OTOH, GNOME did the opposite approach; when GNOME went 2.0 they took out all the neat whiz-bang stuff that made GNOME kendaer's UI of choice, and dumbed it down to the point where it actively annoyed him. While I agree that your Aunt Matilda isn't going to even know to be annoyed that certain things aren't customizable, your average Linux user *is* going to notice.... D'OH!

The freedom to learn, grow, and change that decision instead of freezing it for all time immemorial right at the get-go.... that is what I want. I may know jack all about the current subject right now. That does not mean that I won't go out and buy the proverbial O'Reilly on the subject and be conversant with the experts on it next week. I want the control to be able to change my mind.

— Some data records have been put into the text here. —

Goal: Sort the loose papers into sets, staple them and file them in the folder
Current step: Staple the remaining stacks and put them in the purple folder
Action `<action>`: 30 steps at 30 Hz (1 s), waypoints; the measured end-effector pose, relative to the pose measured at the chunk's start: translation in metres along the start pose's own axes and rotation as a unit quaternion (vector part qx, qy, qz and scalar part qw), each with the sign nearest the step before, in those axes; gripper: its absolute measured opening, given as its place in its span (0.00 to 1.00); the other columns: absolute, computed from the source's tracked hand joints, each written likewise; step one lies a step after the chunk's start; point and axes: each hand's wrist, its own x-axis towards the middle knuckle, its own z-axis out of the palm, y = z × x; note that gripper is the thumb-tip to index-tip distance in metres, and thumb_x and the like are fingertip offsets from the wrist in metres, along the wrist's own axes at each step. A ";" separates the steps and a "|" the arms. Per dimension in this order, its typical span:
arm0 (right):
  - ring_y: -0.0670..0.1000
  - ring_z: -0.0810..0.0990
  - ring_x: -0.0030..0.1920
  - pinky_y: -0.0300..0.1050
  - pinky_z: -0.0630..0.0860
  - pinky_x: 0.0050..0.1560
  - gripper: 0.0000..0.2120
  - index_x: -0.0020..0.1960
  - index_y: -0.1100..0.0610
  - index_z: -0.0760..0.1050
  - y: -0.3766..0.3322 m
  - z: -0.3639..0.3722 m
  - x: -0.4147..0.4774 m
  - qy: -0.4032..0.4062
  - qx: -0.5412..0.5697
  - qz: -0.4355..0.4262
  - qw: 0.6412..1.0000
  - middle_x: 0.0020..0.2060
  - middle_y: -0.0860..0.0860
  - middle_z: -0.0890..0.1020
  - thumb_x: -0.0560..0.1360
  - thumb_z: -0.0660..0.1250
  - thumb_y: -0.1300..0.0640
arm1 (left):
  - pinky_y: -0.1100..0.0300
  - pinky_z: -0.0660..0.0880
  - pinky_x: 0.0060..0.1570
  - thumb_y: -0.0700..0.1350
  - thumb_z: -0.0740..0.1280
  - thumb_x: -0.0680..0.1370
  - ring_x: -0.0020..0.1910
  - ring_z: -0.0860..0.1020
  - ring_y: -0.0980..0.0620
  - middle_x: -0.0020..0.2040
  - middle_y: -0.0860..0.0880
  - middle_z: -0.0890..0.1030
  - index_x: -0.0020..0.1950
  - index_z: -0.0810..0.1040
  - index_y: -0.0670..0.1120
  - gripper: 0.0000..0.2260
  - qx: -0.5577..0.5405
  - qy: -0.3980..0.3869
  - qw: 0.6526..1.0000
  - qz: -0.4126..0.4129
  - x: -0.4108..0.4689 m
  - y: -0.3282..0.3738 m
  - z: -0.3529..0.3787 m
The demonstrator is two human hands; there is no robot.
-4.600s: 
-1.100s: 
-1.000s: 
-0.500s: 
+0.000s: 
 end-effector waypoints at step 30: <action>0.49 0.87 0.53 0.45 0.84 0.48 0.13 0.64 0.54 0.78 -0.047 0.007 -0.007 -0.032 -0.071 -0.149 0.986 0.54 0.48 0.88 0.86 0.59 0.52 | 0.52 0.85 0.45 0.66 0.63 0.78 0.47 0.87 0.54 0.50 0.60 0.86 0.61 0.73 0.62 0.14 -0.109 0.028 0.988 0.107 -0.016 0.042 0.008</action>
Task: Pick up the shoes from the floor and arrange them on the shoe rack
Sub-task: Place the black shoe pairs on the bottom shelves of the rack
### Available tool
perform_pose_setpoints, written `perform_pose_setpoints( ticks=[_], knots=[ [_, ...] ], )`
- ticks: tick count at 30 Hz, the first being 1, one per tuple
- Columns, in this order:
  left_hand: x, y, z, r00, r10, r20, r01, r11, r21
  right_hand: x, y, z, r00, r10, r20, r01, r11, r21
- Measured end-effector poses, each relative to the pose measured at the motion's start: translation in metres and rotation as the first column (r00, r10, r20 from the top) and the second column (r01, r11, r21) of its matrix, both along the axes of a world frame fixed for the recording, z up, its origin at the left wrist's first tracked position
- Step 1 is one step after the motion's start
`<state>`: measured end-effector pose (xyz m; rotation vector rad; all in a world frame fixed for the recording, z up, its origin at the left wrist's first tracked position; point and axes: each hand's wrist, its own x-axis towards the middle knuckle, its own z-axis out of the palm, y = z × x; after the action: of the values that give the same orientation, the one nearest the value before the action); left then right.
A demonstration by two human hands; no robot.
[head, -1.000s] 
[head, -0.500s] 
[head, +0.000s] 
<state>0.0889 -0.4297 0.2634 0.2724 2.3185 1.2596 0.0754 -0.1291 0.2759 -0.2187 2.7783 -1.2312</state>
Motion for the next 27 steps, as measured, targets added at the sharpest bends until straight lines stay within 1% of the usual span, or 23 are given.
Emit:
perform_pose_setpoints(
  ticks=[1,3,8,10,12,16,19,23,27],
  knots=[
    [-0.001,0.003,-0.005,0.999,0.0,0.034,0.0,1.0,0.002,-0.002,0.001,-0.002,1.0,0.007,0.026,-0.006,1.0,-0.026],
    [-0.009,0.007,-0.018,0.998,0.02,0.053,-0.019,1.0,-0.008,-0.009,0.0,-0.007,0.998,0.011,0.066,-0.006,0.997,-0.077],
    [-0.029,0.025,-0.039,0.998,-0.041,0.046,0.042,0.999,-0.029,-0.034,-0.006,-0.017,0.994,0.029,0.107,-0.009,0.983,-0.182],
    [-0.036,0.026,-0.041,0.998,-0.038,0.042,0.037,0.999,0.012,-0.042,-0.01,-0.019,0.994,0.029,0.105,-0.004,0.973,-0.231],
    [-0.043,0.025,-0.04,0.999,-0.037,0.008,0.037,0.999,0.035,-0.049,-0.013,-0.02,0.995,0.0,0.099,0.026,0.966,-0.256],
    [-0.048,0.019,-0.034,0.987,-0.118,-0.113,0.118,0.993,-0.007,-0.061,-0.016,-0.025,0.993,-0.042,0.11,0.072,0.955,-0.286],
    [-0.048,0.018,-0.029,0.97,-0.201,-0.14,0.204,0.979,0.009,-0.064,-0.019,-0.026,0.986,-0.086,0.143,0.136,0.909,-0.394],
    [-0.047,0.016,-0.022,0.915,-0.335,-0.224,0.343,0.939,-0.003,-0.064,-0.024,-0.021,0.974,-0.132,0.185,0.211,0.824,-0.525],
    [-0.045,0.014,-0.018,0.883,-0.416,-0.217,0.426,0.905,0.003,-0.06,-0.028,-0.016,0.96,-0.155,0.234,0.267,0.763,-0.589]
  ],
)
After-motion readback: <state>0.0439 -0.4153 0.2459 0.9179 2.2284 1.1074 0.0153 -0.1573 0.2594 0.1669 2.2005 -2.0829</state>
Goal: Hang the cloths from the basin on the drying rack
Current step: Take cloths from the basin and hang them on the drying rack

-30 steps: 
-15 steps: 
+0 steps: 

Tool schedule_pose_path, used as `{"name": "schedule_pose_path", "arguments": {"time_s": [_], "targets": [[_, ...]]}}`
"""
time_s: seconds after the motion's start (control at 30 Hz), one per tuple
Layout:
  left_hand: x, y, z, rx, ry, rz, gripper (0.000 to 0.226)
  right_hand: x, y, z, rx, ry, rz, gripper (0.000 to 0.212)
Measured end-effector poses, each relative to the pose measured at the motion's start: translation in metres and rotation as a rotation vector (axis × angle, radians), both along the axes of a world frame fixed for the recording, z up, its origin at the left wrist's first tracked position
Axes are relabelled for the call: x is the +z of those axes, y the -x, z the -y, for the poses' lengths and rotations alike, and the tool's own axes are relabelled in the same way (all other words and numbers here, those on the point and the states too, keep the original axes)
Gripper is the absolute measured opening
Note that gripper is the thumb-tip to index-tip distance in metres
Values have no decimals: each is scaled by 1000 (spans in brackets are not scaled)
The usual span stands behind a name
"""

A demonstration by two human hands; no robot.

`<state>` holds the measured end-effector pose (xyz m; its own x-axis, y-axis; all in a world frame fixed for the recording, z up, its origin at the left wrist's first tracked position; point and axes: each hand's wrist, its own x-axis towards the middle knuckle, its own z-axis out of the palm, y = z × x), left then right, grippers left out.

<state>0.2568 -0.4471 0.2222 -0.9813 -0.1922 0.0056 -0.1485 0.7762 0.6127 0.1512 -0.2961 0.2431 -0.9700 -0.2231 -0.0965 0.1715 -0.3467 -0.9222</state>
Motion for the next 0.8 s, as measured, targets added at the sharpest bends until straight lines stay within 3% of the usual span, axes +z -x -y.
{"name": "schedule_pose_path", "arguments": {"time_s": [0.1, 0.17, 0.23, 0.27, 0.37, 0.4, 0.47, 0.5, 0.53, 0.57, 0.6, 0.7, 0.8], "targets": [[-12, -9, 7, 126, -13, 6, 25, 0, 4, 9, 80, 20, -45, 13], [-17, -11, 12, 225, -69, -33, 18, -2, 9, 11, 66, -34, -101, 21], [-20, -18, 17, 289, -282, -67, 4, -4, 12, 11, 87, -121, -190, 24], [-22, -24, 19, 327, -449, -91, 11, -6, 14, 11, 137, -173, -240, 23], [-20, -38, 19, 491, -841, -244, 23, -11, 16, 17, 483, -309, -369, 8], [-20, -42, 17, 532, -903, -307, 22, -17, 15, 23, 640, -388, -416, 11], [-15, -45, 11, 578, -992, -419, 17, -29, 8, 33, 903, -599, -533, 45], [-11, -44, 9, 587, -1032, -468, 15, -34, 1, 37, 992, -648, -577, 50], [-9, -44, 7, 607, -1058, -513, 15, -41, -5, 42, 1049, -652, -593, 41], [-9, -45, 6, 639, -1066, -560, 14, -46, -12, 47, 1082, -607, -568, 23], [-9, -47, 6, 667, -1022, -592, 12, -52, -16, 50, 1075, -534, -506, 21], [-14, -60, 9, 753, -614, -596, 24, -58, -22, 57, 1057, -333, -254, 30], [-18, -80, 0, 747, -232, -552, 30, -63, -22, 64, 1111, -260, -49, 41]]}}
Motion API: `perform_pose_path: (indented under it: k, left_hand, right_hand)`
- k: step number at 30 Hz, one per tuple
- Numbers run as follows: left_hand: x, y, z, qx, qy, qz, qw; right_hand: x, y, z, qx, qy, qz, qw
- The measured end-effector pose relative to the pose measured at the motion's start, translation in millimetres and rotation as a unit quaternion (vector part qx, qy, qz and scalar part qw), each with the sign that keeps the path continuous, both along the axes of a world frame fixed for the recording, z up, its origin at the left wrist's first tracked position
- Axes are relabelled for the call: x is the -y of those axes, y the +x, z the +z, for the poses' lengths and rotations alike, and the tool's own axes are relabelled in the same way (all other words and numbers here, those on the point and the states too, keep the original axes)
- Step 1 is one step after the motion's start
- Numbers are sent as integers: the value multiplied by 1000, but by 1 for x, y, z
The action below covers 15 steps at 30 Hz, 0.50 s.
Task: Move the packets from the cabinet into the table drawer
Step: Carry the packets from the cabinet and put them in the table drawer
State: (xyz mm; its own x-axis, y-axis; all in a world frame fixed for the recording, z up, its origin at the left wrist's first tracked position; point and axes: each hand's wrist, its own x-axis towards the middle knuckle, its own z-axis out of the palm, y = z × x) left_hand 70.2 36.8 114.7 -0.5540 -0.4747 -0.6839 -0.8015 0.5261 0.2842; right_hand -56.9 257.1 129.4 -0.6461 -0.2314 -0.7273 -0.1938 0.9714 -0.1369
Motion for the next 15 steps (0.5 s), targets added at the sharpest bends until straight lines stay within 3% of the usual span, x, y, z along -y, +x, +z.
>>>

And sometimes I might want to just leave everything to the computer and not worry about it. And sometimes I might want to do it full-manual, just for the technical challenge.
elfs From: elfs Date: December 11th, 2006 03:57 am (UTC) (Link)
Yeah, I understand what you're saying. I was addressing Don's point that there is a core set of competencies around laundry, like separating the delicates from the jeans, and the darks from the lights. (I did like Cheryl Mendelson (Of Home Comforts fame)'s observation that laundry labels are so confounding that it's no wonder so many college students, faced with their own laundry for the first time, fall into despair and nihilism.) Beyond that, however, I question the degree of difference so many dozens of settings on a washing machine will really have, and are really justified.

The core competencies of laundry are quite small compared to those of cooking, and I question the need for many of those competencies to be contained both in my head and in the machine. Which is really what we're talking about here: I know enough to not wreck my clothes. Having a machine that can work with me is a boon, but when getting to that state requires a programming degree it ceases to be a boon and returns to being a chore.

danlyke From: danlyke Date: December 11th, 2006 06:16 pm (UTC) (Link)

Abstractions that hide my control

My issue with many new interface designs for appliances is that the abstractions hide the control. My dryer has a set of radio buttons for various types of clothing (delicate, permanent press, normal), and then the timer knob repeats some of those settings.

I think I know what's really going on behind the scenes, but I wish the the labels could clearly indicate that this section on the timer knob is timed, this uses the moisture sensor, and the other half of the knob repeats those settings at a different tumble speed, and that the radio buttons are temperature selection.

Or, if it's really the case that I never want to mix and match, consolidate it all into one setting so I don't have to choose "permanent press" in two places, but don't go mid-way and end up hiding functionality from me because the abstraction is allegedly easier to understand.